IGB-Datasets icon indicating copy to clipboard operation
IGB-Datasets copied to clipboard

The training set accuracy is much lower than the test set accuracy.

Open yichuan-w opened this issue 2 years ago • 31 comments

Provide context and explain with the example if possible and relevant. BTW, Why is the training node accuracy for IGB much lower than the validation and test accuracy? Usually, based on OGB experience, due to the existence of dropout, there might be around a 1% drop, but here there's a difference of 10%, which is quite peculiar. Is there any specific algorithm or method used by IGB when splitting the train, validation, and test datasets that could lead to this situation? image

yichuan-w avatar Sep 27 '23 16:09 yichuan-w

Could you please let me know what dataset size this is, what model you're using and what the acc numbers are?
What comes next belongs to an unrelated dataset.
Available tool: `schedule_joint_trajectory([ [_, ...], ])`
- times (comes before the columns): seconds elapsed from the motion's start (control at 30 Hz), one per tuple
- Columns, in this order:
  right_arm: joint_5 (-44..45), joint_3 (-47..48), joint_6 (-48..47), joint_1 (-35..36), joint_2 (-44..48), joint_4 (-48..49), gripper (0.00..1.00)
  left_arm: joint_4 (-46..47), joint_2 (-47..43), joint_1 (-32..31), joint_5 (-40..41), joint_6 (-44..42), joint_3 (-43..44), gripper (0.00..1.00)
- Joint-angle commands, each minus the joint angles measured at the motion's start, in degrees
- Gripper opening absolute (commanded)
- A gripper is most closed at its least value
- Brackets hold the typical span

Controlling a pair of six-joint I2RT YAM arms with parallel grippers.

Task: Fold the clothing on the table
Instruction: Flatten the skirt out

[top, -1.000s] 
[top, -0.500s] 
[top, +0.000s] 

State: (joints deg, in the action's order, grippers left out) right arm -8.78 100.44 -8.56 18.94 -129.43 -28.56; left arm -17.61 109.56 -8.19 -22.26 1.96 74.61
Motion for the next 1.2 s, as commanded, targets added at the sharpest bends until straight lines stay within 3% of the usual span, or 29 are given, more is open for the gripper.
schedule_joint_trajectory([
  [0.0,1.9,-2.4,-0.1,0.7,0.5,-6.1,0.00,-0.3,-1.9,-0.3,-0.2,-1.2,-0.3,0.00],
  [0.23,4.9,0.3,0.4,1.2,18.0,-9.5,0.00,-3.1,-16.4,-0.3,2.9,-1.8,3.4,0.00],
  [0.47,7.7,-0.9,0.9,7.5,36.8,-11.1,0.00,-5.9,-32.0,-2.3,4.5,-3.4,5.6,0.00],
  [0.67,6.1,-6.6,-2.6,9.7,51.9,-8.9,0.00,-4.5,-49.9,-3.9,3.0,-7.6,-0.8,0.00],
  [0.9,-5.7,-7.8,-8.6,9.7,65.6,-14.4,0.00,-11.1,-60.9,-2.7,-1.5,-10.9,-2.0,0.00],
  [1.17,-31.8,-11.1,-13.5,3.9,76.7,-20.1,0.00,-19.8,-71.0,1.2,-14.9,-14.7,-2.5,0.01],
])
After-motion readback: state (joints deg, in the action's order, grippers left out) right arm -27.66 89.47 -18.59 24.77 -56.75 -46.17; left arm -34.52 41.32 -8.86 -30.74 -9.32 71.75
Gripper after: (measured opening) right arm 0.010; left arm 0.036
As for your question the splits are random but based on our baseline tests the accuracies shouldn't be that different.

akhatua2 avatar Sep 27 '23 17:09 akhatua2

I just use the model https://github.com/IllinoisGraphBenchmark/IGB-Datasets/blob/main/igb/train_single_gpu.py here and use tiny dataset

yichuan-w avatar Sep 27 '23 18:09 yichuan-w

174f1fe042b3c3547b1fcf67adbd78d sry about that, this is the accuracy result

yichuan-w avatar Sep 27 '23 18:09 yichuan-w

so do you have any idea about this abnormal phenomenon. it seems have some problem about the distribution of train node or whether it has some bug in the dataset?

yichuan-w avatar Sep 27 '23 20:09 yichuan-w

I will look into it soon and confirm why this is happening and what we were doing differently. Please elt me know if you see this happening with IGB-small and the other models.

akhatua2 avatar Sep 27 '23 20:09 akhatua2

as I tested small behaves the same. I hope it's not due to some other parameters I've changed. I only adjusted some model parameters. It would be best if you could run a tiny check to double-confirm.

yichuan-w avatar Sep 27 '23 21:09 yichuan-w

Until I get a chance to look into it (don't have the setup with me rn), feel free to shuffle the dataset and continue your experiments.

akhatua2 avatar Sep 27 '23 21:09 akhatua2

cool i will try that

yichuan-w avatar Sep 27 '23 22:09 yichuan-w

How's problem doing recently? It seems that this issue still exists

yichuan-w avatar Oct 01 '23 00:10 yichuan-w

Screen Shot 2023-10-01 at 10 48 23 AM

Hello Yichuan

I ran this model using the default setup and I wasn't being able to reproduce those numbers. I also looked in the distribution of labels in the train/val/test splits but I don't see any difference:

image image image

Here y in the number of nodes (in case of train set I divided by 3 to normalize) and x is the label.

I'll take a look at the other models and dataset sizes and edge density distribution and let you know if I can explain why you are getting those results.

akhatua2 avatar Oct 01 '23 18:10 akhatua2

Thank you for your response. Can you tell me what the x-axis and y-axis represent in this context?

yichuan-w avatar Oct 01 '23 18:10 yichuan-w

Updated previous comment. Closing this issue for now. Will set a backlog to explore this. You could potentially plot out your train/test/val label districution to confirm if it matches the plots I linked above.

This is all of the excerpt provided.